### REQUIRED ACTION
Your task is to reproduce, verbatim and without pictures, the lines from the opening of the listing through the line containing "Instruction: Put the".

Segment Start: DATASET CONTENT

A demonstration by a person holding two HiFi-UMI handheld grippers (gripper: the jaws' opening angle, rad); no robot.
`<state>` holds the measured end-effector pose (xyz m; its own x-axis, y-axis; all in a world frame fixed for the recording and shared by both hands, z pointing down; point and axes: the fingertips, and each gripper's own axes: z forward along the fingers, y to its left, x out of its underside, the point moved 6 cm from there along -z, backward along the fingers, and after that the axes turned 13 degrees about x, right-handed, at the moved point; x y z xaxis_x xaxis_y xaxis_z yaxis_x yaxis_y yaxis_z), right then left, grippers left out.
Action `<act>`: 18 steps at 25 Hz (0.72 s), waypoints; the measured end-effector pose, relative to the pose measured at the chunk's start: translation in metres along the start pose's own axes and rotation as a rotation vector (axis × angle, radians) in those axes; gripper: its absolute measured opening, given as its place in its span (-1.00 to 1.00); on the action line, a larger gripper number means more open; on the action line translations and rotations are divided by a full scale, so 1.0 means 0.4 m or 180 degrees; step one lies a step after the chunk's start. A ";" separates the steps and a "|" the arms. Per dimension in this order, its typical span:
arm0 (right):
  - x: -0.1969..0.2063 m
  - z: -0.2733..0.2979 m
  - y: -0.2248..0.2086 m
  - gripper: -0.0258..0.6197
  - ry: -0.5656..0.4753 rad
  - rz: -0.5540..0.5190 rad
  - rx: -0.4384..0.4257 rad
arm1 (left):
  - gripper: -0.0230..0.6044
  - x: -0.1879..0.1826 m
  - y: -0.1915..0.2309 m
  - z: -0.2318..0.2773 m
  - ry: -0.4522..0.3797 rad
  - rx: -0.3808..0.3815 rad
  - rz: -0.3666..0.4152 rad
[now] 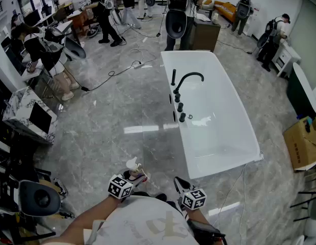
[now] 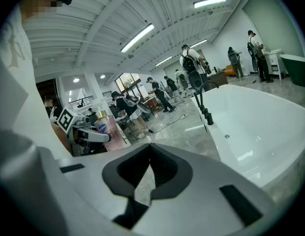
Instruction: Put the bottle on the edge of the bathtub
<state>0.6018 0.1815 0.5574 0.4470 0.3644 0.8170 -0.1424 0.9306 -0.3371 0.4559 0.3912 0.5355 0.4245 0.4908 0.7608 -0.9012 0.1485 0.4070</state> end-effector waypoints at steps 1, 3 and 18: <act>0.005 0.004 0.012 -0.90 -0.0002 0.0018 0.0015 | -0.23 0.005 0.010 -0.009 0.0010 -0.0002 0.0005; 0.015 0.012 0.037 -0.90 0.0000 0.0044 0.0038 | -0.24 0.015 0.029 -0.029 0.0025 0.0002 0.0010; 0.056 0.035 0.179 -0.90 0.0060 0.0061 0.0201 | -0.23 0.086 0.087 -0.147 0.0078 0.0090 -0.0055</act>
<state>0.5892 0.2569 0.5583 0.4600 0.3819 0.8016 -0.2063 0.9240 -0.3218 0.4340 0.4636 0.5462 0.4373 0.5092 0.7412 -0.8909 0.1329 0.4343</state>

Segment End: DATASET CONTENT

### WRITTEN RESPONSE
A demonstration by a person holding two HiFi-UMI handheld grippers (gripper: the jaws' opening angle, rad); no robot.
`<state>` holds the measured end-effector pose (xyz m; its own x-axis, y-axis; all in a world frame fixed for the recording and shared by both hands, z pointing down; point and axes: the fingertips, and each gripper's own axes: z forward along the fingers, y to its left, x out of its underside, the point moved 6 cm from there along -z, backward along the fingers, and after that the axes turned 13 degrees about x, right-handed, at the moved point; x y z xaxis_x xaxis_y xaxis_z yaxis_x yaxis_y yaxis_z), right then left, grippers left out.
Action `<act>`: 18 steps at 25 Hz (0.72 s), waypoints; the measured end-effector pose, relative to the pose measured at the chunk's start: translation in metres along the start pose's own axes and rotation as a rotation vector (axis × angle, radians) in those axes; gripper: its absolute measured opening, given as its place in its span (-1.00 to 1.00); on the action line, a larger gripper number means more open; on the action line translations and rotations are divided by a full scale, so 1.0 means 0.4 m or 180 degrees; step one lies a step after the chunk's start. A ";" separates the steps and a "|" the arms. Per dimension in this order, its typical span:
arm0 (right):
  - x: -0.1969..0.2063 m
  - z: -0.2733..0.2979 m
  - y: -0.2248..0.2086 m
  - gripper: -0.0258..0.6197
  - ry: -0.5656..0.4753 rad
  - rz: -0.5540..0.5190 rad
  - rx: -0.4384..0.4257 rad
arm1 (left):
  - gripper: -0.0230..0.6044
  - x: -0.1879..0.1826 m
  - y: -0.1915..0.2309 m
  - z: -0.2318..0.2773 m
  - ry: -0.4522..0.3797 rad
  - rx: -0.3808..0.3815 rad
  - rz: -0.3666..0.4152 rad
[now] 
[now] 
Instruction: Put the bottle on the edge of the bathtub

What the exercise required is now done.